■ Work instructions ■
Repeat the records below word for word and omit each image.

■ Data for this exercise ■
☆ ☆ ☆
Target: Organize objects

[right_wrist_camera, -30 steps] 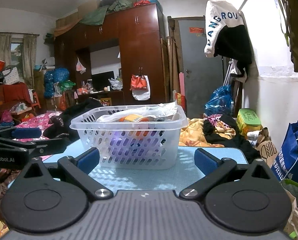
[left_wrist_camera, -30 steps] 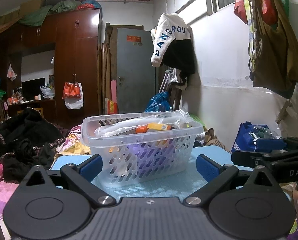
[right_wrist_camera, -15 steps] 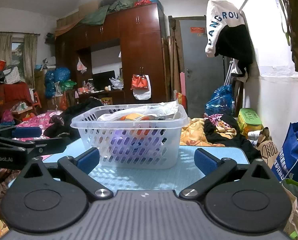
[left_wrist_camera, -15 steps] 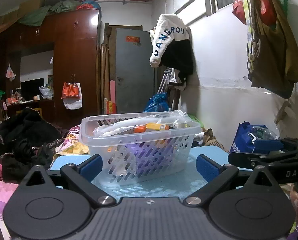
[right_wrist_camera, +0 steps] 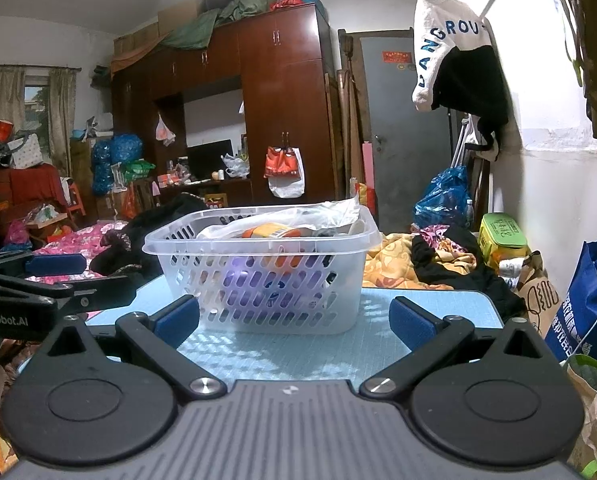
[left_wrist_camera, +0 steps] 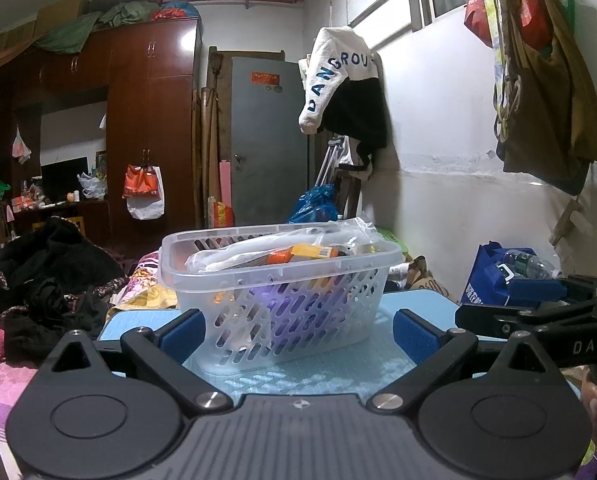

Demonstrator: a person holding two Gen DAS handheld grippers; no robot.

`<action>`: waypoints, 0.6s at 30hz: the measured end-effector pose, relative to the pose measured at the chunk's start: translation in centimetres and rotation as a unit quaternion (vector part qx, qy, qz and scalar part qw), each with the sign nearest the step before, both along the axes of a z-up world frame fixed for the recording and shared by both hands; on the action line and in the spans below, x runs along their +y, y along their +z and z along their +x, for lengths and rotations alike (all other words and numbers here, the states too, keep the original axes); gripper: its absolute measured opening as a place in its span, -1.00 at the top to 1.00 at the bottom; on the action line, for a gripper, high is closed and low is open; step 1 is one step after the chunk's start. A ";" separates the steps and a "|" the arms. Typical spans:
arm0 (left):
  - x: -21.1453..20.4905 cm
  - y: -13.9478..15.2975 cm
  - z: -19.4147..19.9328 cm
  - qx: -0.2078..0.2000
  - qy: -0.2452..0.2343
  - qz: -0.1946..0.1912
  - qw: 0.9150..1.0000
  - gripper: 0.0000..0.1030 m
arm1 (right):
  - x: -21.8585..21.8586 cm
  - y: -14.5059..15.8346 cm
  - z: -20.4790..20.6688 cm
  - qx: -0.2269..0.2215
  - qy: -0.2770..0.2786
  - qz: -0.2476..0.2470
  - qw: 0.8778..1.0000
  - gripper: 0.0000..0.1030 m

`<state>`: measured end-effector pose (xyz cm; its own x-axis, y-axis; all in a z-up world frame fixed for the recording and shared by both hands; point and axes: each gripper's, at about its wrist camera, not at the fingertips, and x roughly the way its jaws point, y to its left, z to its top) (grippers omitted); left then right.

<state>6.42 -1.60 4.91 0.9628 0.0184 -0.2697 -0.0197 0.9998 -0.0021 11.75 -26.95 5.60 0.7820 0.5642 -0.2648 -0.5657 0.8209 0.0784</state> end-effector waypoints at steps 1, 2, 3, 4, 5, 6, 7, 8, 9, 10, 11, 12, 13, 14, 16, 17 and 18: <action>0.0 0.0 0.1 0.000 0.000 0.000 1.000 -0.96 | 0.0 0.0 0.0 0.000 0.000 0.000 1.000 -1.00; 0.0 0.0 0.1 0.001 0.000 -0.001 1.000 -0.96 | 0.1 0.0 0.0 0.000 0.001 -0.001 1.000 -1.00; 0.0 0.0 0.1 0.001 0.000 -0.001 1.000 -0.96 | 0.1 -0.1 0.0 0.000 0.001 -0.002 1.000 -1.00; 0.1 -0.1 0.1 0.002 0.000 -0.001 1.000 -0.96 | 0.1 -0.1 0.0 0.000 0.001 -0.002 1.000 -1.00; 0.1 -0.1 0.1 0.002 0.000 -0.001 1.000 -0.96 | 0.1 -0.1 0.0 0.000 0.001 -0.002 1.000 -1.00; 0.1 -0.2 0.1 0.003 0.000 -0.001 1.000 -0.96 | 0.1 -0.1 0.0 0.000 0.001 -0.002 1.000 -1.00; 0.2 -0.2 0.1 0.003 0.000 -0.001 1.000 -0.96 | 0.1 -0.1 -0.1 0.001 0.001 -0.002 1.000 -1.00; 0.2 -0.2 0.1 0.004 -0.001 -0.002 1.000 -0.96 | 0.1 -0.1 -0.1 0.000 0.001 -0.002 1.000 -1.00; 0.2 -0.3 0.1 0.004 -0.001 -0.002 1.000 -0.96 | 0.1 -0.2 -0.1 0.000 0.001 -0.002 1.000 -1.00; 0.2 -0.3 0.1 0.004 -0.001 -0.002 1.000 -0.96 | 0.1 -0.1 -0.1 0.000 0.001 -0.001 1.000 -1.00; 0.2 -0.3 0.1 0.004 -0.001 -0.002 1.000 -0.96 | 0.1 -0.2 -0.1 0.000 0.002 -0.001 1.000 -1.00; 0.2 -0.3 0.1 0.005 -0.001 -0.002 1.000 -0.96 | 0.1 -0.1 -0.1 0.001 0.002 -0.001 1.000 -1.00; 0.2 -0.3 0.2 0.005 -0.001 -0.002 1.000 -0.96 | 0.1 -0.1 -0.1 0.001 0.002 -0.001 1.000 -1.00; 0.2 -0.3 0.2 0.005 -0.002 -0.002 1.000 -0.96 | 0.1 -0.1 0.0 0.001 0.003 0.000 1.000 -1.00; 0.2 -0.3 0.2 0.005 -0.002 -0.002 1.000 -0.96 | 0.1 -0.1 0.0 0.001 0.002 -0.001 1.000 -1.00; 0.2 -0.3 0.2 0.005 -0.002 -0.002 1.000 -0.96 | 0.1 -0.2 0.0 0.002 0.002 -0.001 1.000 -1.00; 0.2 -0.3 0.3 0.006 -0.002 -0.002 1.000 -0.96 | 0.1 -0.2 0.0 0.002 0.003 -0.001 1.000 -1.00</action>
<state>6.69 -1.42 4.59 0.9598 0.0133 -0.2805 -0.0155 0.9999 -0.0058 11.74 -26.83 5.43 0.7778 0.5680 -0.2690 -0.5696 0.8180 0.0802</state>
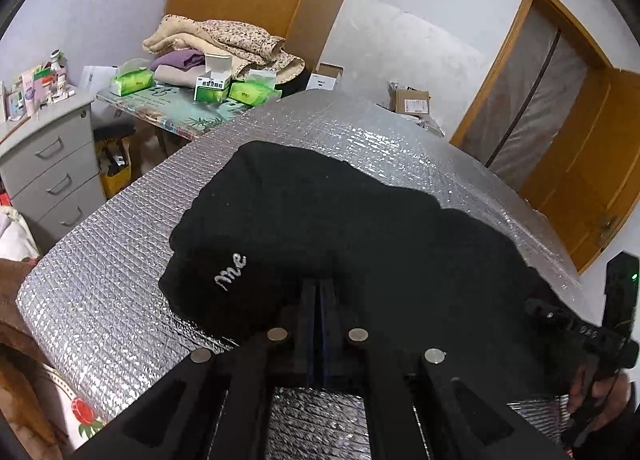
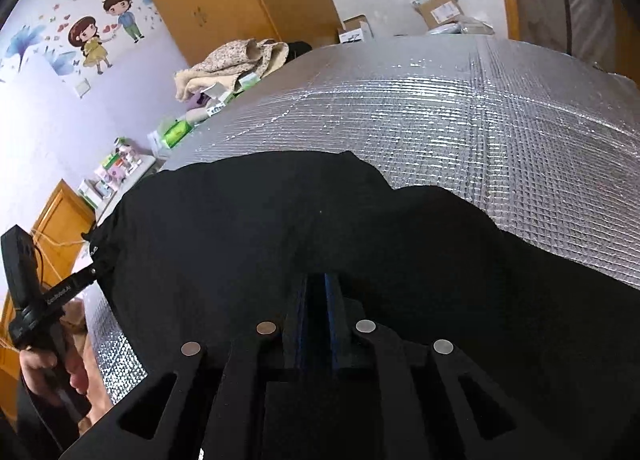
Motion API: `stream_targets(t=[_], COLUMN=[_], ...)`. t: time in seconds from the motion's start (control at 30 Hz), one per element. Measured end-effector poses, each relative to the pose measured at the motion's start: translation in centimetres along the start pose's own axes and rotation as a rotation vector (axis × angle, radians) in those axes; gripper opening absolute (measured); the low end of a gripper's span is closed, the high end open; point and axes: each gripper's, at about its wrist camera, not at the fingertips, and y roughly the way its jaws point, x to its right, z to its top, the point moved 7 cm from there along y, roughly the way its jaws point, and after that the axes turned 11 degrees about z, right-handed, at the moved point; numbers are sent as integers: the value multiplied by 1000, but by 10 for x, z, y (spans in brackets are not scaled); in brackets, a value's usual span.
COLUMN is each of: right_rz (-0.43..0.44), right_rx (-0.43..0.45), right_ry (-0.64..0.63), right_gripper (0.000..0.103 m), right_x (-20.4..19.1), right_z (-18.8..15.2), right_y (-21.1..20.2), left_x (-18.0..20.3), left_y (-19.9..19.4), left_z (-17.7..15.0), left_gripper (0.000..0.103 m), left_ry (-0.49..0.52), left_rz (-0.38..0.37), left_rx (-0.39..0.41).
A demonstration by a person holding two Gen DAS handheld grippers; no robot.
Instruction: Fold clothes
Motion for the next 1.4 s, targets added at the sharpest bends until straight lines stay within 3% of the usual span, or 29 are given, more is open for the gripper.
stream_targets(t=[0.2, 0.4, 0.57, 0.77, 0.93, 1.4], right_rz=[20, 30, 41, 55, 56, 60], right_rx=[9, 12, 14, 17, 17, 18], right_ry=[9, 16, 24, 34, 35, 38], right_gripper=[9, 9, 9, 9, 9, 9], right_x=[1, 3, 3, 4, 3, 0], right_z=[-4, -5, -6, -7, -8, -7], right_y=[-3, -6, -7, -9, -9, -6], left_x=[-20, -48, -67, -69, -71, -75], left_y=[-30, -37, -28, -21, -13, 4], left_z=[-1, -13, -18, -15, -13, 4], left_gripper=[3, 13, 29, 39, 39, 41], left_ry=[-79, -228, -345, -408, -501, -507], left_rz=[-7, -10, -14, -77, -132, -42], left_rx=[62, 56, 14, 24, 35, 49])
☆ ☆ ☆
■ Answer to this exercise ■
Target: Organize objects

[right_wrist_camera, -30 steps] 
[left_wrist_camera, -30 steps] 
[right_wrist_camera, -15 steps] 
[left_wrist_camera, -15 steps] 
[right_wrist_camera, +0 steps] 
[left_wrist_camera, +0 steps] 

Demonstrator: a person holding two Gen DAS handheld grippers; no robot.

`<action>`: waypoints, 0.6s at 30hz: the measured end-effector pose, relative to the pose measured at the chunk's start: translation in centimetres and rotation as a unit quaternion (vector part qx, qy, qz and scalar part qw), each with the sign nearest the step before, both along the axes of a z-up world frame fixed for the recording and shared by both hands; on the action line and in the spans below, x runs along their +y, y along their +z and z along their +x, for lengths and rotations alike (all other words and numbers here, the states too, keep the original axes); gripper: its absolute measured opening as a place in its span, -1.00 at the top to 1.00 at the bottom; on the action line, for a gripper, high is closed and low is open; step 1 is one step after the chunk's start. A ";" separates the steps and a "|" the arms. Typical spans:
arm0 (left):
  - x: -21.1453..20.4905 cm
  - y: -13.9478..15.2975 cm
  - z: -19.4147..19.9328 cm
  - qx: -0.2078..0.2000
  - qy: -0.2452..0.2343
  - qz: -0.1946..0.1912
  - qw: 0.9150..1.0000
  - gripper: 0.0000..0.1030 m
arm1 (right):
  - x: -21.8585..21.8586 cm
  - y: -14.5059..15.8346 cm
  - z: -20.4790..20.6688 cm
  - qx: -0.2269..0.2215
  - qy: -0.2770..0.2786
  - qz: -0.2476..0.2470
  - qw: 0.8778..1.0000
  - gripper: 0.0000..0.1030 m

`<state>`: measured end-effector pose (xyz cm; its own x-axis, y-axis; all in a z-up world frame fixed for the recording and shared by both hands; point and axes: each gripper's, at about its wrist camera, not at the fingertips, and x roughly the way its jaws point, y to its left, z to its top) (grippers omitted); left then right.

<state>6.42 -1.60 4.91 0.9628 0.0184 -0.2697 -0.0197 0.9998 -0.0021 11.75 -26.95 5.60 0.7820 0.5642 -0.2648 -0.5657 0.8209 0.0784</state> end-effector waypoints at steps 1, 2, 3, 4, 5, 6, 7, 8, 9, 10, 11, 12, 13, 14, 16, 17 and 18: <action>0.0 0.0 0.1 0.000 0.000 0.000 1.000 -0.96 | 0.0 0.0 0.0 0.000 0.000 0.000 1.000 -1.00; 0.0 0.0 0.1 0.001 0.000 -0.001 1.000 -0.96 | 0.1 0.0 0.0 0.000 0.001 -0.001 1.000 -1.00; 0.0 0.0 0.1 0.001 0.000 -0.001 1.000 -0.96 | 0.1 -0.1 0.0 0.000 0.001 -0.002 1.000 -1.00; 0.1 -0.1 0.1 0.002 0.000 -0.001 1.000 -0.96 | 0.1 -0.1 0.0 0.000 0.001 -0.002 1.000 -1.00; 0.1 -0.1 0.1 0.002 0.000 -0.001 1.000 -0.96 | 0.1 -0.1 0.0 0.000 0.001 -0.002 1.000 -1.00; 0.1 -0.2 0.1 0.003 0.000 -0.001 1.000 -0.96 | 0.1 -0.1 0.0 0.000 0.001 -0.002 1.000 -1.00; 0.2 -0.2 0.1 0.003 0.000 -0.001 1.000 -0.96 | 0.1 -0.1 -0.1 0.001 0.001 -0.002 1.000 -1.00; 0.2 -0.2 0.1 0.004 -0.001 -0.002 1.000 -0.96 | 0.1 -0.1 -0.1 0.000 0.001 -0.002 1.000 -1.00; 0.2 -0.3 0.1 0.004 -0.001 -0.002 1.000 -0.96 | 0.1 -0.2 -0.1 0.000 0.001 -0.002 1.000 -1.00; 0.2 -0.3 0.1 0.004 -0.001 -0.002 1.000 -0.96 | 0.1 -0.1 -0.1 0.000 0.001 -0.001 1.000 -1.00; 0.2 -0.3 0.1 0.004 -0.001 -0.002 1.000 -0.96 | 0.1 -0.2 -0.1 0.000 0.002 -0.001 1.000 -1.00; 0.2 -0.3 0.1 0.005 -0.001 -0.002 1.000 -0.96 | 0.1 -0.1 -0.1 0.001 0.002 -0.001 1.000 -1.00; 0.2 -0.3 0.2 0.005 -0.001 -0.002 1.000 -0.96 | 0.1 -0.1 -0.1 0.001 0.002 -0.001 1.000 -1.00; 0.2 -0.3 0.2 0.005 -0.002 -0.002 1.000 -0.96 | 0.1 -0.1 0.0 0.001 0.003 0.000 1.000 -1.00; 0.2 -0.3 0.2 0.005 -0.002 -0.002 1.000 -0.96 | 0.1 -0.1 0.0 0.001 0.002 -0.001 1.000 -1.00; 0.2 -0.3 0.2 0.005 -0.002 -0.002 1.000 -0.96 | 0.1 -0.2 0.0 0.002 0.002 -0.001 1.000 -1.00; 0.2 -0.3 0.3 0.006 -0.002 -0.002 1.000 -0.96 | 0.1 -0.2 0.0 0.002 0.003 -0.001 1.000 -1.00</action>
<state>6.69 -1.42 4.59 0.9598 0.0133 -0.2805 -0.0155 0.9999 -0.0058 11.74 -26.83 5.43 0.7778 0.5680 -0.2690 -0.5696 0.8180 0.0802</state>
Motion API: `stream_targets(t=[_], COLUMN=[_], ...)`. t: time in seconds from the motion's start (control at 30 Hz), one per element. Measured end-effector poses, each relative to the pose measured at the motion's start: translation in centimetres along the start pose's own axes and rotation as a rotation vector (axis × angle, radians) in those axes; gripper opening absolute (measured); the low end of a gripper's span is closed, the high end open; point and axes: each gripper's, at about its wrist camera, not at the fingertips, and y roughly the way its jaws point, x to its right, z to its top, the point moved 7 cm from there along y, roughly the way its jaws point, and after that the axes turned 11 degrees about z, right-handed, at the moved point; numbers are sent as integers: the value multiplied by 1000, but by 10 for x, z, y (spans in brackets are not scaled); in brackets, a value's usual span.
COLUMN is each of: right_rz (-0.43..0.44), right_rx (-0.43..0.45), right_ry (-0.64..0.63), right_gripper (0.000..0.103 m), right_x (-20.4..19.1), right_z (-18.8..15.2), right_y (-21.1..20.2), left_x (-18.0..20.3), left_y (-19.9..19.4), left_z (-17.7..15.0), left_gripper (0.000..0.103 m), left_ry (-0.49..0.52), left_rz (-0.38..0.37), left_rx (-0.39..0.41).
A demonstration by a person holding two Gen DAS handheld grippers; no robot.
Instruction: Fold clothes
Motion for the next 1.4 s, targets added at the sharpest bends until straight lines stay within 3% of the usual span, or 29 are given, more is open for the gripper.
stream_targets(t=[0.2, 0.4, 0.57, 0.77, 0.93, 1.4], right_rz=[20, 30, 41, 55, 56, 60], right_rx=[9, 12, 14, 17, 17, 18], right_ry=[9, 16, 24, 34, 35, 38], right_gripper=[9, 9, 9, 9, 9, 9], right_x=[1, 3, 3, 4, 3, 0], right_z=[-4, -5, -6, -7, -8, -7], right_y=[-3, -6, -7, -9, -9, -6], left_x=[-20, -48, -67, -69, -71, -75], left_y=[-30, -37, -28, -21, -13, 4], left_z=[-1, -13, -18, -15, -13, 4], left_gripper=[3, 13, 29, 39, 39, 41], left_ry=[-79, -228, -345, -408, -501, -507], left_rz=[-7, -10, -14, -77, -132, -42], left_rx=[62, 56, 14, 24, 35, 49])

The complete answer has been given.